Retype each of the records below exactly, leaving the pictures out.

(Records excerpted from a collection)
* * *
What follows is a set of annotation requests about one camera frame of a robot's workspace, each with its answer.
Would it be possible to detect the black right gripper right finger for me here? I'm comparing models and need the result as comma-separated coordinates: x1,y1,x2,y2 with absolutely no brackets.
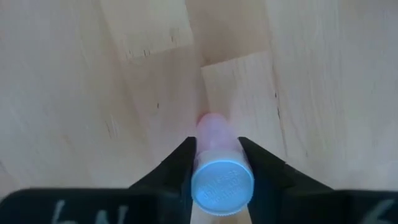
238,136,335,224

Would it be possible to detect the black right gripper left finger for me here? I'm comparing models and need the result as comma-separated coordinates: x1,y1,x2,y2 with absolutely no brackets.
129,136,197,224

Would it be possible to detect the pink medicine bottle white cap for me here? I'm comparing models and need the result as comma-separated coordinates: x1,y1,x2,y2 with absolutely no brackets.
190,112,255,217

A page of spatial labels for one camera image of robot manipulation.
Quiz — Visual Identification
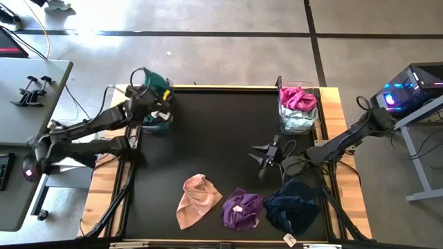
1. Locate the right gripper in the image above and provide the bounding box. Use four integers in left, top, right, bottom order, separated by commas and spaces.
248, 134, 285, 181

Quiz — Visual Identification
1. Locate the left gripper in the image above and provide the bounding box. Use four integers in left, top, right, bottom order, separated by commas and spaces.
125, 84, 174, 117

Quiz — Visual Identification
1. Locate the dark green towel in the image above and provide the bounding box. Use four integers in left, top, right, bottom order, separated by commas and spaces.
143, 67, 171, 101

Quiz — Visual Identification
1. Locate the black towel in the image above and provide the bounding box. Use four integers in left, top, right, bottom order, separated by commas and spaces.
148, 109, 173, 128

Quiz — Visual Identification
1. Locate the light blue towel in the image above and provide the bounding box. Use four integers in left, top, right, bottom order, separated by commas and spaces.
279, 104, 318, 134

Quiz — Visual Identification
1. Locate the purple towel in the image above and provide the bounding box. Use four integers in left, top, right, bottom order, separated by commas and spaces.
220, 187, 266, 232

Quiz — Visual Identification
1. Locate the navy blue towel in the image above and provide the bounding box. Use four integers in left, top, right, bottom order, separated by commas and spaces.
262, 178, 321, 248

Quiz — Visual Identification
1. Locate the magenta towel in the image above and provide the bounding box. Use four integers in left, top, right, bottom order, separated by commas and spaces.
279, 86, 318, 113

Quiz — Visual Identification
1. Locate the pale pink towel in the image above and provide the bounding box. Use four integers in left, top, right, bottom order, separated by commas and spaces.
175, 173, 224, 231

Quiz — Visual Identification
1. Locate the clear plastic basket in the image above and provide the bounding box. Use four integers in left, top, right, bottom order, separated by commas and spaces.
275, 80, 319, 136
137, 78, 177, 134

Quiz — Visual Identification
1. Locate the white paper sheet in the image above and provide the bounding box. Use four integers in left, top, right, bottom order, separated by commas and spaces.
46, 131, 107, 169

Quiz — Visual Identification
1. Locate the black screw clamp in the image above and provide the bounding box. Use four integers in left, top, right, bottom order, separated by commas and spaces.
26, 75, 53, 107
10, 75, 39, 107

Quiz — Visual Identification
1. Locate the light grey desk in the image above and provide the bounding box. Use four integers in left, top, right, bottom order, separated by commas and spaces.
0, 57, 74, 148

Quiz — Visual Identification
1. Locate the black computer mouse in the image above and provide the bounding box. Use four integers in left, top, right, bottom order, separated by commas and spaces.
21, 151, 43, 183

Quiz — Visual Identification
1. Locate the black monitor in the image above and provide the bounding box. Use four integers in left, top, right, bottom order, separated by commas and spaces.
0, 26, 30, 59

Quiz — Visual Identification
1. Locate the black keyboard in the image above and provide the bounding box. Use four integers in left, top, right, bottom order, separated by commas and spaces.
0, 151, 15, 192

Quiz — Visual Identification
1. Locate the black computer tower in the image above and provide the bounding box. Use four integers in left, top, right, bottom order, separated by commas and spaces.
370, 62, 443, 121

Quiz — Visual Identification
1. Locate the dark grey desk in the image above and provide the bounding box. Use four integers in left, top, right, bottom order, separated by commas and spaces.
0, 145, 53, 232

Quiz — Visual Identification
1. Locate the black aluminium table frame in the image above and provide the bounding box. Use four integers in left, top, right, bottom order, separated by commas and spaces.
117, 84, 335, 243

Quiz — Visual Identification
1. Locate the silver aluminium bracket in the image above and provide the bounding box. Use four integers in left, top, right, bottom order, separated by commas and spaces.
303, 243, 343, 249
109, 241, 150, 249

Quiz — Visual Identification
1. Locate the yellow hanging cable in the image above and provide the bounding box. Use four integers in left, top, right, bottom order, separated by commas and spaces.
23, 0, 51, 60

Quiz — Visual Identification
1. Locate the grey metal frame desk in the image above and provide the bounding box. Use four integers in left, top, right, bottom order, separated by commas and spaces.
382, 95, 443, 204

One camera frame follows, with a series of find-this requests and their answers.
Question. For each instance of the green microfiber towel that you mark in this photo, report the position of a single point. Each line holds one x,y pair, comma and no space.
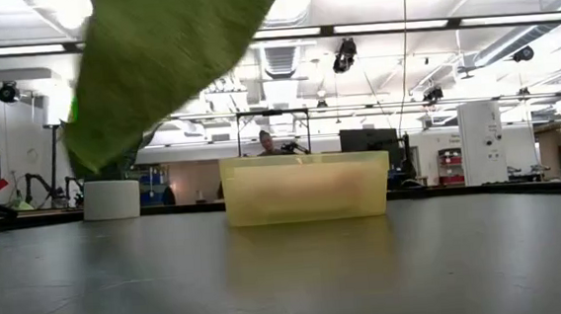
155,62

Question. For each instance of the black background robot arm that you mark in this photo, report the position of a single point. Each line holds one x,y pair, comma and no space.
291,148

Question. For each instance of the person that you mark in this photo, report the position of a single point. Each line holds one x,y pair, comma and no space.
269,145

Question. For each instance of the translucent yellow plastic bin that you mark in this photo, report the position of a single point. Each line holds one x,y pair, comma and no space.
307,190

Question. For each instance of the black computer monitor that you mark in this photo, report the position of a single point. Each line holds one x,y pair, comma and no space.
368,138

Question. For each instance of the black round ceiling fixture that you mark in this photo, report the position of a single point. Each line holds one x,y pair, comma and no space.
7,92
433,94
344,56
523,54

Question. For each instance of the blue storage shelf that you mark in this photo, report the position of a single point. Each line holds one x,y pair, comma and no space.
153,183

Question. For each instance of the black overhead light bar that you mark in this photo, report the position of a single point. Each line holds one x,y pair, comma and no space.
326,30

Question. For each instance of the red storage shelf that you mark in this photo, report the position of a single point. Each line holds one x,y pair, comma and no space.
450,167

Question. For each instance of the green plant in white pot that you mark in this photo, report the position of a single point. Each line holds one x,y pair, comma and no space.
110,201

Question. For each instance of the white pillar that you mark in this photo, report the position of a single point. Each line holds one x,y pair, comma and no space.
482,138

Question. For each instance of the black vertical pole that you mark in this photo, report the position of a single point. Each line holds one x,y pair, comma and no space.
55,153

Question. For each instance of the silver ventilation duct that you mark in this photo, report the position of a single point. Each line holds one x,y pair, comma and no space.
* * *
▶ [Written response]
What follows is a set of annotation requests about one camera frame of a robot's workspace, each with its answer.
Would it be possible to detect the black right gripper right finger for me here? I'm comparing models and need the result as comma-separated coordinates: x1,y1,x2,y2 with absolutely no brackets.
238,136,335,224

Would it be possible to detect the black right gripper left finger for me here? I'm comparing models and need the result as comma-separated coordinates: x1,y1,x2,y2 with absolutely no brackets.
129,136,197,224

Would it be possible to detect the pink medicine bottle white cap for me here? I'm comparing models and need the result as comma-separated coordinates: x1,y1,x2,y2 with absolutely no brackets.
190,112,255,217

A page of spatial labels for one camera image of robot manipulation.
Quiz — Visual Identification
1. Locate the right gripper in the image above and provide the bounding box. Use four integers in left, top, right, bottom order, separated by commas and spaces.
248, 134, 285, 181

Quiz — Visual Identification
1. Locate the left gripper in the image above and provide the bounding box. Use four integers in left, top, right, bottom order, separated by commas and spaces.
125, 84, 174, 117

Quiz — Visual Identification
1. Locate the dark green towel in the image above and provide the bounding box. Use four integers in left, top, right, bottom order, separated by commas and spaces.
143, 67, 171, 101

Quiz — Visual Identification
1. Locate the black towel in the image above and provide the bounding box. Use four integers in left, top, right, bottom order, separated by commas and spaces.
148, 109, 173, 128

Quiz — Visual Identification
1. Locate the light blue towel in the image above and provide the bounding box. Use four integers in left, top, right, bottom order, separated by commas and spaces.
279, 104, 318, 134

Quiz — Visual Identification
1. Locate the purple towel in the image above and provide the bounding box. Use four integers in left, top, right, bottom order, separated by commas and spaces.
220, 187, 266, 232

Quiz — Visual Identification
1. Locate the navy blue towel in the image above and provide the bounding box. Use four integers in left, top, right, bottom order, separated by commas and spaces.
262, 178, 321, 248

Quiz — Visual Identification
1. Locate the magenta towel in the image above and provide the bounding box. Use four integers in left, top, right, bottom order, separated by commas and spaces.
279, 86, 318, 113

Quiz — Visual Identification
1. Locate the pale pink towel in the image above and provide the bounding box. Use four integers in left, top, right, bottom order, separated by commas and spaces.
175, 173, 224, 231

Quiz — Visual Identification
1. Locate the clear plastic basket in the image above and provide the bounding box. Use four integers in left, top, right, bottom order, separated by commas and spaces.
275, 80, 319, 136
137, 78, 177, 134

Quiz — Visual Identification
1. Locate the white paper sheet in the image above and provide the bounding box. Use four integers in left, top, right, bottom order, separated by commas and spaces.
46, 131, 107, 169

Quiz — Visual Identification
1. Locate the black screw clamp in the image above and provide the bounding box. Use four integers in left, top, right, bottom order, separated by commas and spaces.
26, 75, 53, 107
10, 75, 39, 107

Quiz — Visual Identification
1. Locate the light grey desk in the image above and provide the bounding box. Use four integers in left, top, right, bottom order, separated by commas and spaces.
0, 57, 74, 148

Quiz — Visual Identification
1. Locate the black computer mouse in the image above and provide the bounding box. Use four integers in left, top, right, bottom order, separated by commas and spaces.
21, 151, 43, 183

Quiz — Visual Identification
1. Locate the black monitor in the image above and provide the bounding box. Use four integers in left, top, right, bottom order, separated by commas and spaces.
0, 26, 30, 59

Quiz — Visual Identification
1. Locate the black keyboard in the image above and provide the bounding box. Use four integers in left, top, right, bottom order, separated by commas and spaces.
0, 151, 15, 192

Quiz — Visual Identification
1. Locate the black computer tower in the image above and provide the bounding box. Use four integers in left, top, right, bottom order, separated by commas and spaces.
370, 62, 443, 121

Quiz — Visual Identification
1. Locate the dark grey desk in the image above and provide the bounding box. Use four integers in left, top, right, bottom order, separated by commas and spaces.
0, 145, 53, 232

Quiz — Visual Identification
1. Locate the black aluminium table frame in the image above and provide the bounding box. Use four integers in left, top, right, bottom order, separated by commas and spaces.
117, 84, 335, 243

Quiz — Visual Identification
1. Locate the silver aluminium bracket in the image above and provide the bounding box. Use four integers in left, top, right, bottom order, separated by commas and spaces.
303, 243, 343, 249
109, 241, 150, 249

Quiz — Visual Identification
1. Locate the yellow hanging cable in the image above and provide the bounding box. Use four integers in left, top, right, bottom order, separated by commas and spaces.
23, 0, 51, 60

Quiz — Visual Identification
1. Locate the grey metal frame desk in the image above and provide the bounding box. Use four integers in left, top, right, bottom order, separated by commas and spaces.
382, 95, 443, 204

One camera frame follows, with a series of find-this requests and their answers.
Question. For each instance of the green microfiber towel that you mark in this photo, report the position of a single point. Each line holds one x,y pair, comma and no space.
155,62

Question. For each instance of the black background robot arm that you mark in this photo, report the position of a single point. Each line holds one x,y pair, comma and no space.
291,148

Question. For each instance of the person that you mark in this photo, report the position of a single point. Each line holds one x,y pair, comma and no space.
269,145

Question. For each instance of the translucent yellow plastic bin that you mark in this photo, report the position of a single point. Each line holds one x,y pair, comma and no space.
307,190

Question. For each instance of the black computer monitor that you mark in this photo, report the position of a single point. Each line holds one x,y pair, comma and no space.
368,138

Question. For each instance of the black round ceiling fixture that you mark in this photo, report the position of a single point. Each line holds one x,y pair, comma and no space.
7,92
433,94
344,56
523,54

Question. For each instance of the blue storage shelf that you mark in this photo, report the position of a single point. Each line holds one x,y pair, comma and no space.
153,183

Question. For each instance of the black overhead light bar that you mark in this photo, report the position of a single point. Each line holds one x,y pair, comma and no space.
326,30

Question. For each instance of the red storage shelf that you mark in this photo, report the position of a single point. Each line holds one x,y pair, comma and no space.
450,167

Question. For each instance of the green plant in white pot that you mark in this photo, report the position of a single point. Each line holds one x,y pair, comma and no space.
110,201

Question. For each instance of the white pillar that you mark in this photo, report the position of a single point. Each line holds one x,y pair, comma and no space.
482,138

Question. For each instance of the black vertical pole that you mark in this photo, report the position of a single point. Each line holds one x,y pair, comma and no space.
55,153

Question. For each instance of the silver ventilation duct that you mark in this photo, report the position of a single point. Each line holds one x,y pair, comma and no space.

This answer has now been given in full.